Se suscitó un silencio sepulcral, nadie entendió qué
había dicho Amada, sólo la profesora atinó a decirle:
-
Se siguen haciendo estudios al respecto, la arqueología todavía está en
pañales… ¿Cuál es su nombre alumna?
-
Amada Cristina Reyes De Las Heras, señorita.
A partir de ese
momento, supe que Amada era una alumna brillante. Muchas veces pensaba que
estaba desperdiciándose entre nosotros y habría tenido mejor suerte de haber
nacido en otro país, donde hubiese escuelas para genios. Me sentí muy
afortunada de ser su amiga y más aún cuando supe que su casa estaba sólo a tres
cuadras de la mía.
A la salida, nos
reunimos con mi hermana Judith y la hermana mayor de Amada, llamada Julieta. Podíamos
ir en la línea veintidós, pero preferimos tomar el büssing para viajar más
cómodas. Aprovechando de paso, para ver a los chicos del Santo Tobías y del San
Rafael. En el mismo carro viajaban las amigas de Julieta, que parecían mucho
mayores que ella, hablaban a gritos con bulliciosas risotadas, haciendo alarde
de sus aventuras románticas. Amada y yo conversábamos en voz baja y
disfrutábamos nuestra compañía.
Cuando llegué a casa ese día, no podía creer lo que había pasado y lo bien que me había ido. Me sentía orgullosa de mi amistad con Amada.
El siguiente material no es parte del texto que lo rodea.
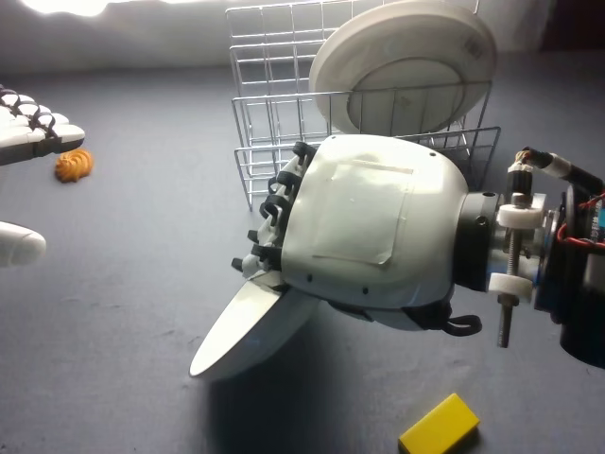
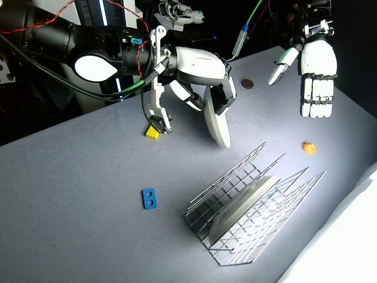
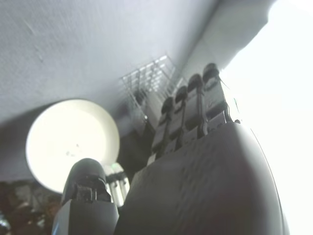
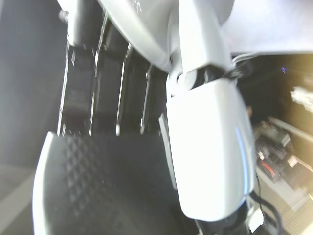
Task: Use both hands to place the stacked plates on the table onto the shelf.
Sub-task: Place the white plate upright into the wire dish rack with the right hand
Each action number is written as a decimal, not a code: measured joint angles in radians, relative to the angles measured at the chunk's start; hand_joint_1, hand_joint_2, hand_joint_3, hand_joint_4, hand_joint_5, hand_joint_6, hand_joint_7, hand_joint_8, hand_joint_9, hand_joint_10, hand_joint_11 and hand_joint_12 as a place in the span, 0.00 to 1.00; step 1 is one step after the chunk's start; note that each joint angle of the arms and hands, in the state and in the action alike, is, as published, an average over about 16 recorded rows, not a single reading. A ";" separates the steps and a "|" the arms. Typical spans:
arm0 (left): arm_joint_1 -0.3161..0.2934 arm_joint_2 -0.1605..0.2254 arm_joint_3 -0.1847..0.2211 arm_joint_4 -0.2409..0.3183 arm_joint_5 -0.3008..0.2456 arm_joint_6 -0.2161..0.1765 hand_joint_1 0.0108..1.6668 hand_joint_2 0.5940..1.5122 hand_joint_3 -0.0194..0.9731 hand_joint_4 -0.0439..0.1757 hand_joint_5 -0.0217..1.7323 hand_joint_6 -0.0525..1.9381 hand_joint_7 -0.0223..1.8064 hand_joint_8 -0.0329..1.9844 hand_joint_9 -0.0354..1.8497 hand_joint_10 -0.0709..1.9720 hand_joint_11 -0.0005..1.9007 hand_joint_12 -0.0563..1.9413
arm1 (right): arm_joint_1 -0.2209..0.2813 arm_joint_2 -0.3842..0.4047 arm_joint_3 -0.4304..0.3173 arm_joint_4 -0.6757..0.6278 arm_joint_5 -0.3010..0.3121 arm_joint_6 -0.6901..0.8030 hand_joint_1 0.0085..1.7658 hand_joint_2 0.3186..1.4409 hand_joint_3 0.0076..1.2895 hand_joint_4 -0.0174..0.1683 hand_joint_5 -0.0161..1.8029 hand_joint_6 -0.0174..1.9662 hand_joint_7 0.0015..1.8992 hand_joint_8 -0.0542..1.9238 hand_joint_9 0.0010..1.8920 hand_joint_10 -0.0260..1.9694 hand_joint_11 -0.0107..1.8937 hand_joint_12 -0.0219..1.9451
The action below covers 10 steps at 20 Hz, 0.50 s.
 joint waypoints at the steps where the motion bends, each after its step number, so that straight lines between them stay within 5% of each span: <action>1: -0.002 0.000 0.000 0.002 0.000 0.000 0.00 0.60 0.03 0.20 0.02 0.04 0.03 0.02 0.03 0.04 0.01 0.03 | 0.003 0.005 -0.003 0.005 0.000 -0.001 0.76 0.60 0.00 0.09 0.50 0.54 0.54 0.51 0.51 0.53 0.46 0.57; 10: -0.003 -0.002 0.009 0.010 -0.008 0.003 0.01 0.60 0.03 0.21 0.02 0.04 0.02 0.02 0.03 0.04 0.01 0.03 | 0.046 0.029 -0.013 0.015 0.010 -0.010 0.76 0.61 0.00 0.09 0.49 0.53 0.53 0.51 0.50 0.51 0.46 0.58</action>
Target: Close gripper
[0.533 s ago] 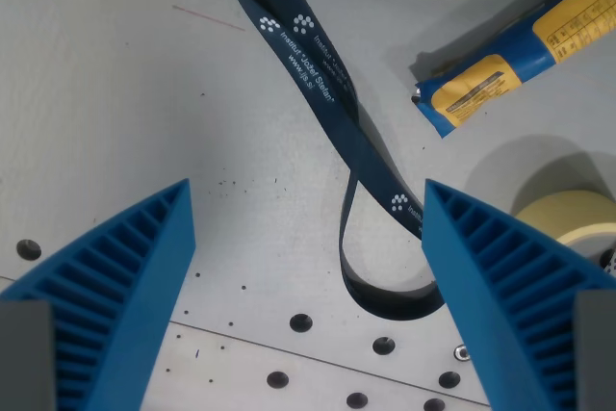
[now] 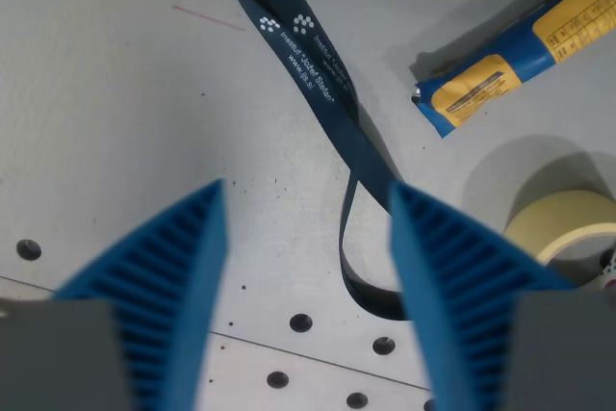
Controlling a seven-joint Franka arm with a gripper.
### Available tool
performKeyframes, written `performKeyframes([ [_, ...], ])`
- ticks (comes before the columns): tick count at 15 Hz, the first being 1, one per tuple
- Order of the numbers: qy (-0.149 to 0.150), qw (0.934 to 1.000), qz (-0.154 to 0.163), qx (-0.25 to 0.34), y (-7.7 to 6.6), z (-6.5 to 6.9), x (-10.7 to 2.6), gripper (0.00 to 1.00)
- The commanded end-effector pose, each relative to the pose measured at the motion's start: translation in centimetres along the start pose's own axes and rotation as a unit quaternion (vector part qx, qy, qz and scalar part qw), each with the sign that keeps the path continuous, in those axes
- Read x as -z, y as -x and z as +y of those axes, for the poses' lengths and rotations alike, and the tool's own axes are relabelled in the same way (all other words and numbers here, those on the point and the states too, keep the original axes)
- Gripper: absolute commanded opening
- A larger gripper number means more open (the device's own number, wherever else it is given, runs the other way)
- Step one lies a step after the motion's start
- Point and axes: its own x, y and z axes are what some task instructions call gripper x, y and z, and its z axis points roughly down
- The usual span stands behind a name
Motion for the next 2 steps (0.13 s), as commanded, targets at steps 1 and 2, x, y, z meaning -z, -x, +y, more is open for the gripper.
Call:
performKeyframes([
  [1,0.001,1.0,0.002,0.0,-0.01,0.01,0.24,0.0],
  [2,0.001,1.0,0.002,0.0,-0.01,0.01,0.24,0.0],
])
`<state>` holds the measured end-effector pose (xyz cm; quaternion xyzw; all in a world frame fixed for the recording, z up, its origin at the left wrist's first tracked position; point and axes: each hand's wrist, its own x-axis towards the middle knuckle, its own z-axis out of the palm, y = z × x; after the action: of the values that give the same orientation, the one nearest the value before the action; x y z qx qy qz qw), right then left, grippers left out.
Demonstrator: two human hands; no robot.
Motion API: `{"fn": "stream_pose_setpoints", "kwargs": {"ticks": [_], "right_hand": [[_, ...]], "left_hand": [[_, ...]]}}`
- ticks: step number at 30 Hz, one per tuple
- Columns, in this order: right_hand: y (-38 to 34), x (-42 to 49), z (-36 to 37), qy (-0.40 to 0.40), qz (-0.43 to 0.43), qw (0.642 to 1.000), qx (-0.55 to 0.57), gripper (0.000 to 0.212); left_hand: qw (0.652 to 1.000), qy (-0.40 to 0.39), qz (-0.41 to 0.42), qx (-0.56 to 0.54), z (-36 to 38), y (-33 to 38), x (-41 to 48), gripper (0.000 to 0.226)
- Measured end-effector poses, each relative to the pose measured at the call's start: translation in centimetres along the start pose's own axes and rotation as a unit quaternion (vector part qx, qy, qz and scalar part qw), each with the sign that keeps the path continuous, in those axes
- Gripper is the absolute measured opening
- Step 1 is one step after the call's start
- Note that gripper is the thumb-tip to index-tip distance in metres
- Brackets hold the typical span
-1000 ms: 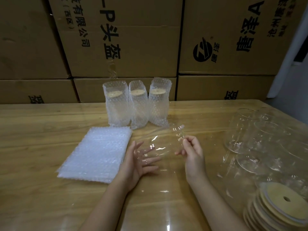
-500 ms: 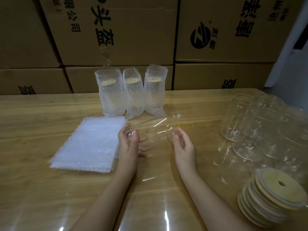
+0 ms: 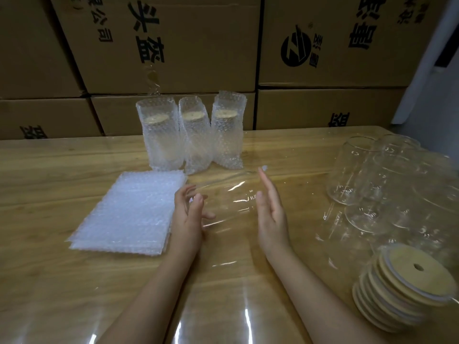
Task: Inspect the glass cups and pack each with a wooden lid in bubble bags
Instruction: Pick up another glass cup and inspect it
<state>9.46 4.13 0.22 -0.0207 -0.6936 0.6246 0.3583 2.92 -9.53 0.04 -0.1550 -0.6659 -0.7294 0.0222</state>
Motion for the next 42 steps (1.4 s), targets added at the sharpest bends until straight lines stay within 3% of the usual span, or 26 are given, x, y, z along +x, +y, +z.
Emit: {"fn": "stream_pose_setpoints", "kwargs": {"ticks": [5, 13, 20, 24, 28, 32, 36, 42], "right_hand": [[0.0, 0.9, -1.0, -0.044, 0.064, 0.997, 0.016, 0.047], [0.1, 0.5, -0.5, -0.072, 0.088, 0.993, 0.035, 0.065], [-0.2, 0.2, 0.0, -0.066, 0.087, 0.991, 0.071, 0.041], [-0.8, 0.5, -0.3, -0.05, 0.083, 0.992, 0.078, 0.023], [-0.8, 0.9, -0.6, -0.028, 0.095, 0.992, 0.072, 0.031], [-0.4, 1.2, -1.1, -0.016, 0.111, 0.993, 0.037, 0.058], [-0.5, 1.4, -1.0, -0.051, 0.116, 0.992, 0.011, 0.049], [-0.1, 1.2, -1.1, -0.087, 0.173, 0.98, 0.04, 0.048]], "left_hand": [[0.999, -0.015, -0.019, -0.049, -0.2, -0.1, 0.2, 0.036], [0.994, 0.03, -0.039, -0.101, -0.7, -0.1, 0.7, 0.035], [0.995, 0.053, -0.029, -0.081, -0.9, 0.2, 0.5, 0.032], [0.997, 0.042, -0.037, -0.06, -0.9, 0.3, 0.8, 0.045], [0.997, 0.011, -0.061, -0.046, -0.8, 0.2, 1.0, 0.041], [0.997, 0.006, -0.067, -0.024, -1.0, 0.2, 1.3, 0.035], [0.996, 0.003, -0.075, -0.055, -1.2, 0.0, 1.3, 0.028], [0.995, -0.005, -0.084, -0.059, -1.4, -0.2, 1.2, 0.044]]}}
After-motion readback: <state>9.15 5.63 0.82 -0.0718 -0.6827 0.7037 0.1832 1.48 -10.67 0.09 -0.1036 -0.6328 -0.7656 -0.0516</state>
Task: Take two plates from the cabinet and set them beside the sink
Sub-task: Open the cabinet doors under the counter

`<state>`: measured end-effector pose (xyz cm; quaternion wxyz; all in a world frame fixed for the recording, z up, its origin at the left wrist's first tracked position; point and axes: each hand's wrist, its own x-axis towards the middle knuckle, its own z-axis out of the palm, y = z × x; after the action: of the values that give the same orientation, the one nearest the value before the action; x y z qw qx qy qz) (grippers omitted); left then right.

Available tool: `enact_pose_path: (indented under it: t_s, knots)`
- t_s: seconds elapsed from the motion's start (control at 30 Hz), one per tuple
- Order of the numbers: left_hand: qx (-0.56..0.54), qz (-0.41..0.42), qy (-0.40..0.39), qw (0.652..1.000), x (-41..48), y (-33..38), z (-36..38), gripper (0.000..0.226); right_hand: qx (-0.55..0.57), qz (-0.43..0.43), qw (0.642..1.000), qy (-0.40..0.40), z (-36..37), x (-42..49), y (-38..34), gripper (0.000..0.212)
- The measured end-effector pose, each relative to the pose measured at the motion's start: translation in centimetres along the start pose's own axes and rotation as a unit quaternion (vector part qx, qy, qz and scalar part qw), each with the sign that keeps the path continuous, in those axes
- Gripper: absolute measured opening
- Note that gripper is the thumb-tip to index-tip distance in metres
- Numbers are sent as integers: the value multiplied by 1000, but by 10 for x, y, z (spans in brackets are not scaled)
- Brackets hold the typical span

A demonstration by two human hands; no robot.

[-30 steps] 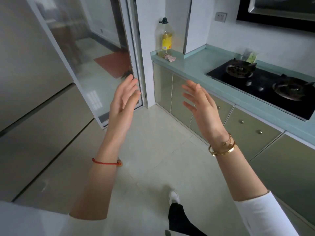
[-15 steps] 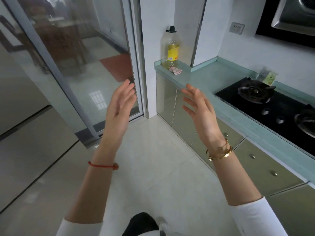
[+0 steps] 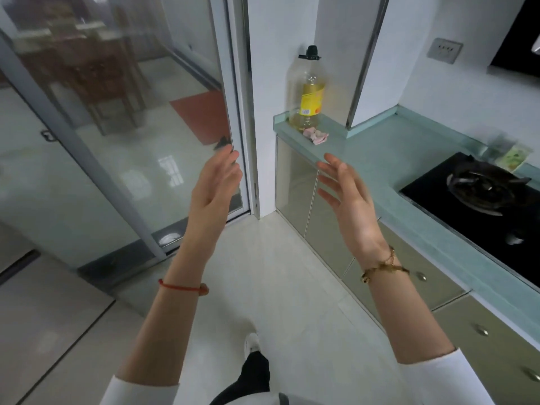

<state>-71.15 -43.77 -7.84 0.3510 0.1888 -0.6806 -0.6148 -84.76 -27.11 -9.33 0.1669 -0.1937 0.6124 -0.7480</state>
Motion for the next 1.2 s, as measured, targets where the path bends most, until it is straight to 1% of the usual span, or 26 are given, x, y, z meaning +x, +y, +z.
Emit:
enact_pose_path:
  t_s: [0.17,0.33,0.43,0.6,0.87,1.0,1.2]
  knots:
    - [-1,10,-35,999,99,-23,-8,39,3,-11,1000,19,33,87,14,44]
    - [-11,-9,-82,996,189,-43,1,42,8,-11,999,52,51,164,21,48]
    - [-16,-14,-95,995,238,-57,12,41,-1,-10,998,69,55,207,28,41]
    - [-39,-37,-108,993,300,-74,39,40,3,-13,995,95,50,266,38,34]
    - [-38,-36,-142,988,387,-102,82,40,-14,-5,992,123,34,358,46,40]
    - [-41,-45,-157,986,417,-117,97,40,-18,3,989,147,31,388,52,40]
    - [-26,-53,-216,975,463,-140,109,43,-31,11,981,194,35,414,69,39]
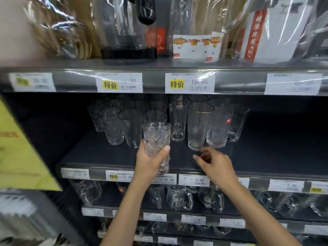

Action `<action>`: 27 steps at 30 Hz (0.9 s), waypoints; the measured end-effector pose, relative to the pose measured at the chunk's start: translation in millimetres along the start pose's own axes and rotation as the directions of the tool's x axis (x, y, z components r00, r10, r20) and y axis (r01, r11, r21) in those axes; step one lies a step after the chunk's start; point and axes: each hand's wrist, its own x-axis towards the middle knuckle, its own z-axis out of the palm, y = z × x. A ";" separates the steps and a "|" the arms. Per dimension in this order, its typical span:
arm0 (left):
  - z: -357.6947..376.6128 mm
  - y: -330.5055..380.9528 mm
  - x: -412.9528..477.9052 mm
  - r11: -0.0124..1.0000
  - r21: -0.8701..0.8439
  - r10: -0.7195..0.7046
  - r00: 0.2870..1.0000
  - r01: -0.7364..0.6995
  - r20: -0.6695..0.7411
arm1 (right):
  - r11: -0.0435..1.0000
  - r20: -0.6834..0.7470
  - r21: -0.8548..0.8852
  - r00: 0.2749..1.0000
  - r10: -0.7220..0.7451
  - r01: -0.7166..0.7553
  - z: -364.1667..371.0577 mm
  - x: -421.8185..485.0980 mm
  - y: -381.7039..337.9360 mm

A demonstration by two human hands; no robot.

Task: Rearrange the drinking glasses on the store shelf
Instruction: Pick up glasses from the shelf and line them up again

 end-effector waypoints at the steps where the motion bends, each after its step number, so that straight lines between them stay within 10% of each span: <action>1: -6.0 2.3 -3.1 1.000 0.017 -0.002 1.000 0.002 -0.013 | 0.999 0.016 -0.029 0.999 -0.038 0.038 1.8 -0.8 0.0; 14: -135.4 20.0 13.1 0.948 0.313 0.133 0.960 -0.052 -0.246 | 0.837 0.316 -0.313 0.880 -0.353 0.448 69.1 -5.3 -77.3; 27: -204.5 4.9 80.0 0.954 0.288 0.022 0.942 0.080 -0.336 | 0.713 0.121 -0.505 0.858 -0.500 0.487 99.6 -11.7 -75.1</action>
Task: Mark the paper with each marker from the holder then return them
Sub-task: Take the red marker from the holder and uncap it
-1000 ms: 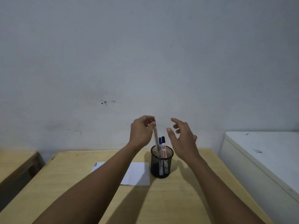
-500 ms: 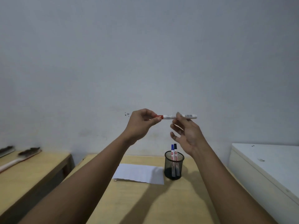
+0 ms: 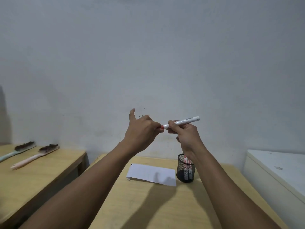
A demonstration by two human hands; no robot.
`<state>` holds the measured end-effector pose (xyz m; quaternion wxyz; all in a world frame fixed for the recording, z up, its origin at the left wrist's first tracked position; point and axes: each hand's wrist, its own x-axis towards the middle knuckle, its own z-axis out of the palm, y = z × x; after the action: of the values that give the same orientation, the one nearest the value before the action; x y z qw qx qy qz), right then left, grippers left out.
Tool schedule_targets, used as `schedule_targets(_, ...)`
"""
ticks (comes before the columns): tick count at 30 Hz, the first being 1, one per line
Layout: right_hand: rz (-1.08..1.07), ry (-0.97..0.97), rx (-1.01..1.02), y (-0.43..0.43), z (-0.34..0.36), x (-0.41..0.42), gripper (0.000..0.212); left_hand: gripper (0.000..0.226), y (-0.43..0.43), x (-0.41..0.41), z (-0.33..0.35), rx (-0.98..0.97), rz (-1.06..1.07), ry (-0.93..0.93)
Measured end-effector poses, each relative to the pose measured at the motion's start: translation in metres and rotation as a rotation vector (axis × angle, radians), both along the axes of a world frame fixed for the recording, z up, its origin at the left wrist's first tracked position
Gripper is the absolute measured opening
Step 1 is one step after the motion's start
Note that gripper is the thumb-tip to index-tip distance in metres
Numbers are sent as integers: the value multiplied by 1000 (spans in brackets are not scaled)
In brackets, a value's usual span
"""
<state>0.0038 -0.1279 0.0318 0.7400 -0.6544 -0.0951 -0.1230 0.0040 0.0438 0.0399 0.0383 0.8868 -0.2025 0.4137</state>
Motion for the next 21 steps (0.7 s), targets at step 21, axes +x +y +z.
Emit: schedule_targets(21,31,84,-210,79,-122,86,24,22,120,65,-168,-275,66,607)
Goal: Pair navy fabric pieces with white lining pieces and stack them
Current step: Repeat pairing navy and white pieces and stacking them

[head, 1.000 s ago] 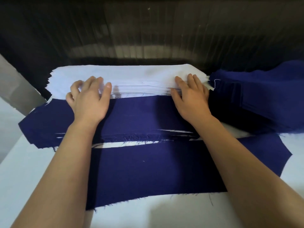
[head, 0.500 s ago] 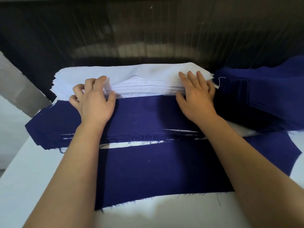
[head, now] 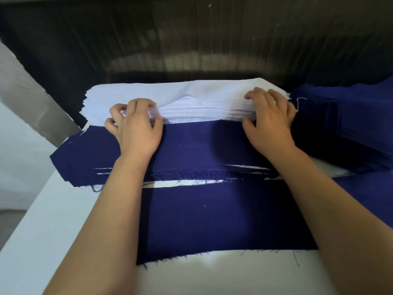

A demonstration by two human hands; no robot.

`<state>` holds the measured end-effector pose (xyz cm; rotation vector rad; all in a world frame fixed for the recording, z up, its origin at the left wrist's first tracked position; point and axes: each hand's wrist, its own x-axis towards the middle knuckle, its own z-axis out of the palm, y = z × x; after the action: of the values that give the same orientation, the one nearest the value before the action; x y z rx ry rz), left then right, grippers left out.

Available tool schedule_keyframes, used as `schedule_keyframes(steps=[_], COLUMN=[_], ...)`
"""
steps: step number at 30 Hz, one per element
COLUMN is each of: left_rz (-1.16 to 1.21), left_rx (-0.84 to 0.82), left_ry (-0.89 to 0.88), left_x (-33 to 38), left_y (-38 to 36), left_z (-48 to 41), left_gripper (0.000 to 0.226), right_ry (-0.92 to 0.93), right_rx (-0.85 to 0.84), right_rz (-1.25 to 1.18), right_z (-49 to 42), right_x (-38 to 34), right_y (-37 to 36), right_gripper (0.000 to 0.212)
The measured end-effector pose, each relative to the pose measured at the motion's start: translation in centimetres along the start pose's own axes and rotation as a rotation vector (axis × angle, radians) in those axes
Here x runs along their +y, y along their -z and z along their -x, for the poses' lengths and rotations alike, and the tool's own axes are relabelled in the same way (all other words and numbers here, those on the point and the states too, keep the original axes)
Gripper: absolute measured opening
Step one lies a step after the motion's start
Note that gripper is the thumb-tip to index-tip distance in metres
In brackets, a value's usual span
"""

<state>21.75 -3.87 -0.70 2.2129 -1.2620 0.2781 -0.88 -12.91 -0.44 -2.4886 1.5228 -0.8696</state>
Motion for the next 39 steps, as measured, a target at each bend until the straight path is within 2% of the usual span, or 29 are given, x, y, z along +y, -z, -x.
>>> schedule_keyframes(steps=[5, 10, 13, 21, 30, 35, 39], left_rz=[0.002, -0.01, -0.025, -0.132, -0.025, 0.08, 0.186], left_rx=[0.018, 0.042, 0.047, -0.059, 0.011, 0.13, 0.11], left_ry=[-0.009, -0.02, -0.032, -0.09, -0.095, -0.133, -0.149], left_x=[0.3, 0.5, 0.5, 0.4, 0.0, 0.2, 0.3], left_y=[0.2, 0.0, 0.1, 1.3, 2.3, 2.7, 2.7], left_z=[0.1, 0.1, 0.2, -0.4, -1.0, -0.9, -0.6], left_gripper=[0.031, 0.021, 0.012, 0.019, 0.018, 0.016, 0.021], right_ry=[-0.014, -0.001, 0.012, 0.008, -0.002, -0.034, -0.047], right_rx=[-0.07, -0.059, -0.07, -0.041, -0.011, 0.002, 0.0], right_rz=[-0.029, 0.021, 0.062, 0.053, -0.002, -0.066, -0.1], right_z=[0.0, 0.1, 0.1, 0.2, 0.3, 0.3, 0.4], right_x=[-0.2, 0.1, 0.3, 0.1, 0.0, -0.2, -0.3], right_y=[-0.1, -0.2, -0.4, -0.2, 0.0, 0.2, 0.4], right_gripper=[0.061, 0.027, 0.021, 0.025, 0.028, 0.041, 0.053])
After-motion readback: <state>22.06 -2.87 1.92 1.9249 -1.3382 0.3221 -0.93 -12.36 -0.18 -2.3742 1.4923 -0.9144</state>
Quedamos en encontrarnos más tarde, exactamente a las cinco, en la panadería frente a la iglesia Metodista.
Nos encontramos
según lo acordado, llegué con mi hermanito Robert, de allí Amada me llevó a su
casa, conocí a su mamá y a toda la familia: la señora era muy bonita, de piel clara y ojos color miel, había sido
cantante de ópera en su juventud, descendiente directa de españoles, con título
nobiliario de condesa -según me comentó Amada-. Julieta se parecía a su madre
físicamente; Amada no tanto, pero tenía el carácter alegre y la locuacidad de la
bella señora. Sus hermanos eran guapísimos, jamás había visto muchachos más
bellos, parecía sin duda, que los habían sacado de una revista de artistas. Rodolfo
el mayor, parecía un príncipe y yo me sentí su bella durmiente, pues mi vida
hasta antes de ese momento había sido sólo un sueño y en mis sueños estaba él,
montado en su caballo blanco con alas y lo veía frente a mí. Era un cuento de
hadas hecho realidad. Su hermano Renancito era un mocoso bellísimo, que a sus
escasos diez años había barrido con todas las chiquillas de la vecindad;
totalmente diferente a Rodolfo, que en ese entonces tenía catorce años y era
muy formal. Parece que Rodolfo había salido a su papá, quien se notaba un señor
serio y trabajador -un completo caballero.